For those who are troubled by Greengrass’ shaky camera work, I have bad news – it’s just as prevalent here as it was in The Bourne Ultimatum. I think it works marvelously; it’s incredible that Greengrass is able to get across action geography so efficiently while shaking the camera and cutting very quickly. Editor Chris Rouse has been working with Greengrass since The Bourne Supremacy and they have obviously figured out the mathematics of their editing style, using what must be an innate understanding of how we view these images to give us the information we need in such quick bursts. I saw the film a second time for this review and I took special note of the editing in the action scenes – there are some brief shots that work on a barely liminal level, where I’m not even entirely sure what it is that I was looking at. But when edited together in sequence these moments become the filmic equivalent of manga action lines, moments of pure kineticism that is action as opposed to simply showing action.

While Greengrass’ decision to adhere to the real world hems him in slightly when it comes to action, the film is filled with excellent action sequences that build up to an extended gun fight and chase that leads to a fateful confrontation. The ending reminded me mightily of The Bourne Supremacy, where all of the final action beats and car chases are revealed to be in the service of one grand character moment. We get that here as well, although it might not be the character moment many are expecting.


One of the disappointments in the film is that the action film aesthetic keeps the movie from really capturing the vibe of the source material, Rajiv Chandrasekaran’s Imperial Life in the Emerald City. Brian Helgeland’s script surely takes from that book – especially a scene where Miller’s weary and dirty men visit the Coalition HQ to find all the bureaucrats drinking beers and swimming in Saddam’s pool – but most of the incredible and surreal details that made post-invasion Iraq such a strange, upside down place end up backgrounded. I’d say that there’s still room to take the book and do another, completely different in tone and style, movie. Hell, reading the book put me much more in the mind of M*A*S*H than what Green Zone ended up being.

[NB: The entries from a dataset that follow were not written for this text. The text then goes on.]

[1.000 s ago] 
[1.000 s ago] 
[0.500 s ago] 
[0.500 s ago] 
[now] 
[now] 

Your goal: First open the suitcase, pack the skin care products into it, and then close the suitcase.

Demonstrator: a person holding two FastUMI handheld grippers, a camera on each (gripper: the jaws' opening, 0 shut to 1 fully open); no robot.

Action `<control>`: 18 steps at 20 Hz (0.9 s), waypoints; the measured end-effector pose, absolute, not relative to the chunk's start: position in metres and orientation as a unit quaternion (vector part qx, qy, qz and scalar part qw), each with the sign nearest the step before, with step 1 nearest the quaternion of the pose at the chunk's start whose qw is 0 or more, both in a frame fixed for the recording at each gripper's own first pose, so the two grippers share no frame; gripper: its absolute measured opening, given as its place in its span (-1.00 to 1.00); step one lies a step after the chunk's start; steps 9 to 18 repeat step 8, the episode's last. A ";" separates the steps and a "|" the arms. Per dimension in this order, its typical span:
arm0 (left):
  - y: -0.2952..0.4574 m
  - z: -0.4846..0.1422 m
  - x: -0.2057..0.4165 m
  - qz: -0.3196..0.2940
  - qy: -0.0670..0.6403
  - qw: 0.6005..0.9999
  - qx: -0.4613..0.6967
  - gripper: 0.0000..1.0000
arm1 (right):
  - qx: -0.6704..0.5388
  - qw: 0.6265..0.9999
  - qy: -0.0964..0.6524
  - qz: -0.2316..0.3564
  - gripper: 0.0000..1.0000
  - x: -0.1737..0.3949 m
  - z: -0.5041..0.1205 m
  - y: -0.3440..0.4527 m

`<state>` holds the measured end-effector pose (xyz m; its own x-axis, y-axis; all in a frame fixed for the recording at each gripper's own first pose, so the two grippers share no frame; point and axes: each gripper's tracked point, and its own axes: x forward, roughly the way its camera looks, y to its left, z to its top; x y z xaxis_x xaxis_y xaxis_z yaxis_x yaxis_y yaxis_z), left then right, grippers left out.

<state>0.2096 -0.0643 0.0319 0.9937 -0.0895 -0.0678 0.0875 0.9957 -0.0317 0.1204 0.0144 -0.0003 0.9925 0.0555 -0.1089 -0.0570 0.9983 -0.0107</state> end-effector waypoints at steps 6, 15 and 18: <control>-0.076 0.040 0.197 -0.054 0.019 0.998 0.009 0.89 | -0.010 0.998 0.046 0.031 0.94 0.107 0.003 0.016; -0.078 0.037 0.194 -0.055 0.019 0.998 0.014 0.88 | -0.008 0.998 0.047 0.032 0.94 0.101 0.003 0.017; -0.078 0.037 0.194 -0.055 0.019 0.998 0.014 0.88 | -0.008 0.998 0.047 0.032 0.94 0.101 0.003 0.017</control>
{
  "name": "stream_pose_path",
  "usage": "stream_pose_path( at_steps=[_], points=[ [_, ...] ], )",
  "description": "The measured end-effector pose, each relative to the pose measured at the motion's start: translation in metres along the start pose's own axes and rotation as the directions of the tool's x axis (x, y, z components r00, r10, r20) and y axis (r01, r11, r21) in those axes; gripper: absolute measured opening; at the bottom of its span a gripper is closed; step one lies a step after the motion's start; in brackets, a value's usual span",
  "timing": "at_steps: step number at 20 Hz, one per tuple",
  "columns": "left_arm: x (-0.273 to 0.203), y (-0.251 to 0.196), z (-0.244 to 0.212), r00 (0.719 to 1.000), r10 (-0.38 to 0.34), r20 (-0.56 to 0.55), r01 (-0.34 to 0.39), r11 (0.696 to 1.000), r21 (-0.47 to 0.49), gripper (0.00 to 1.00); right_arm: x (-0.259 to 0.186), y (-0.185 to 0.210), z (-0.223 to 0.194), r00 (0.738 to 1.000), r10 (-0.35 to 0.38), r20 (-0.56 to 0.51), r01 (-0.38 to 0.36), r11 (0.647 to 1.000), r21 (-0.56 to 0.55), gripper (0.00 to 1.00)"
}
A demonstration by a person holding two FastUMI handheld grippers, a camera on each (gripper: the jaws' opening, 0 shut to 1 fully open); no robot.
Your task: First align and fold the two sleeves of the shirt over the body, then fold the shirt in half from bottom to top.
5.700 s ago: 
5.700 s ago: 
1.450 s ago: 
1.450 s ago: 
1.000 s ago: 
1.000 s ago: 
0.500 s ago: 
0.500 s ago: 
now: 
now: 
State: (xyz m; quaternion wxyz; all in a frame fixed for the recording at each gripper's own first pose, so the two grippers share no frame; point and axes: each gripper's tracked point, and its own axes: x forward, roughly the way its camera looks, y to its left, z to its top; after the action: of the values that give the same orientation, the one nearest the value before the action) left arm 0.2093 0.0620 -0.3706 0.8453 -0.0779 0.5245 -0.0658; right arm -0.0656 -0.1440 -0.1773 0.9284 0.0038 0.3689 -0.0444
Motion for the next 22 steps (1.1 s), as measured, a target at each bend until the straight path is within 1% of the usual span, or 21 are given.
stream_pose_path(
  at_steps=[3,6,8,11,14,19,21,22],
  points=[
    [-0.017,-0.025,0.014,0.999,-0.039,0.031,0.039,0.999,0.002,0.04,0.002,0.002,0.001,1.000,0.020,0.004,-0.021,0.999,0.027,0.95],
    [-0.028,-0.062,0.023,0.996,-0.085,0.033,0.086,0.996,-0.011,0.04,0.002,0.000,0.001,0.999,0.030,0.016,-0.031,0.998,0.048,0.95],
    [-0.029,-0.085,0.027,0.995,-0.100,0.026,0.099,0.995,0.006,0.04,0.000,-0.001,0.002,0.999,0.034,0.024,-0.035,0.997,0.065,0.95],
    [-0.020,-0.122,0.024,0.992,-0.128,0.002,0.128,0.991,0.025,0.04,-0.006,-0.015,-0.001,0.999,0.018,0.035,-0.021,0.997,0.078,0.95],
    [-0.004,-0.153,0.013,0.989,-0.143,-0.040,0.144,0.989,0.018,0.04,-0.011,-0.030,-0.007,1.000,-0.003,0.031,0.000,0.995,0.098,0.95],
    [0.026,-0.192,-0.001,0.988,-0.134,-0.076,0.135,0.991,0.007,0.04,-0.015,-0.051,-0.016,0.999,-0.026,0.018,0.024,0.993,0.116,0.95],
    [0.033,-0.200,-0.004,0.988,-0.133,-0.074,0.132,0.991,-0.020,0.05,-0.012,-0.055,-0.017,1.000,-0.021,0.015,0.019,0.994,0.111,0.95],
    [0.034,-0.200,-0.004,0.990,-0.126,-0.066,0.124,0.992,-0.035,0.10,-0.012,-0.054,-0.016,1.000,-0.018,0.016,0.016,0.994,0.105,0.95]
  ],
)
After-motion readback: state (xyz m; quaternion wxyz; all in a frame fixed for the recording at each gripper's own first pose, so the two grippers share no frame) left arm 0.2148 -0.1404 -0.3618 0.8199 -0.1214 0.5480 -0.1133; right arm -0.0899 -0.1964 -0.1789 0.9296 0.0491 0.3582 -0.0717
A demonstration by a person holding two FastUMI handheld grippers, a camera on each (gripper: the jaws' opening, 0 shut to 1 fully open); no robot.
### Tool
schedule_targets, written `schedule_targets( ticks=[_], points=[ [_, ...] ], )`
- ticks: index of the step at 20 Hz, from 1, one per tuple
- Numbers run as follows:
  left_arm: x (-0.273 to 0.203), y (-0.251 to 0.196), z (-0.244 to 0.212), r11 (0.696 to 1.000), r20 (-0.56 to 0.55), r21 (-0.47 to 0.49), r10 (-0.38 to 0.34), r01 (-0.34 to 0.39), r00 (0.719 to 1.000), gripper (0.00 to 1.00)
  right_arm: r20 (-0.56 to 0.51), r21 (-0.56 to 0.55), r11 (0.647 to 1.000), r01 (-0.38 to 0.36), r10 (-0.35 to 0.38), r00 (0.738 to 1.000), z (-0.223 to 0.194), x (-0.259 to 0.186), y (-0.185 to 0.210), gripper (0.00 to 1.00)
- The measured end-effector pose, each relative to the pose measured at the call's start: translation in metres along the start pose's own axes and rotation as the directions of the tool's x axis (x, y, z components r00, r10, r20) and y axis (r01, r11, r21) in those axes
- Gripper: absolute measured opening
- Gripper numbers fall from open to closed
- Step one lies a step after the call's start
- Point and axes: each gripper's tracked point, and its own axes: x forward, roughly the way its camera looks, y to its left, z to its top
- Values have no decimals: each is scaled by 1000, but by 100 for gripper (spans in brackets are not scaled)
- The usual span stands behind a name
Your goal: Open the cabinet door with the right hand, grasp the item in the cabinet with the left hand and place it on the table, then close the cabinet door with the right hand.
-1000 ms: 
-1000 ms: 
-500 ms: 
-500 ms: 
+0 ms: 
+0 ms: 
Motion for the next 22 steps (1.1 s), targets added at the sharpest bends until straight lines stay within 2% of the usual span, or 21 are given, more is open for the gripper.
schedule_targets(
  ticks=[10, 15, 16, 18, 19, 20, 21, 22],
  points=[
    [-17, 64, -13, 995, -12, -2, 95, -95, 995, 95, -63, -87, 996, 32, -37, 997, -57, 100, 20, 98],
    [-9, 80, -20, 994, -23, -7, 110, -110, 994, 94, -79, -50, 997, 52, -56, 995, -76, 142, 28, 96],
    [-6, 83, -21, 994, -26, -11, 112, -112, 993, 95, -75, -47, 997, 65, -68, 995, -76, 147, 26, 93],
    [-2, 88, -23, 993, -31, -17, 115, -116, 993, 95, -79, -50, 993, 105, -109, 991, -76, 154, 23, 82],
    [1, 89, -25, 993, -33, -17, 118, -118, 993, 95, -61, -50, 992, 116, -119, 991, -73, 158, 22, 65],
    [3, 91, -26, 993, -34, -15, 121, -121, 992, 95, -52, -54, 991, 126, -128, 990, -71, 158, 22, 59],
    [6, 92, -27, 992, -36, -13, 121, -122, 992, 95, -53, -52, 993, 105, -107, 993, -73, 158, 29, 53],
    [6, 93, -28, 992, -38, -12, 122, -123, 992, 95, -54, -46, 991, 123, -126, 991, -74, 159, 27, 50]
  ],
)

I eagerly await the general public’s response to the movie because I suspect that Greengrass has made a film that could piss off both sides of the aisle. There are folks in this country – good, red blooded folks who really enjoy the Bourne movies – who believe that there were WMD after all, or who have sort of moved on past the issue. While Green Zone doesn’t feel didactic – the CIA are the good guys, for Christ’s sake! – the very fact that it’s a movie about the Bush administration lying its way to war will piss them off. And on the other side are the liberals who might be irritated by Greengrass’ attitude, which comes quite close to reconciliation and atonement. In the end the damage is done and the guys who did it got away, but Greengrass ends the film with a look to the future, saying that the situation is fucked but there are good people on all sides, and they’re doing the best they can to set things right. For many liberals this is going to taste like ashes, even though it’s the basic truth – Green Zone simply isn’t the kind of action movie that offers the closure of Matt Damon putting his gun in the mouth of the bureaucrat who lied to Congress and cost so many American boys their lives. There’s no mustache-twirling villain, simply people motivated by ideology and those they tricked along the way. The question that Green Zone leaves us with isn’t ‘Where are the WMD’ but ‘Can we come back from this?’ Greengrass seems to think we can.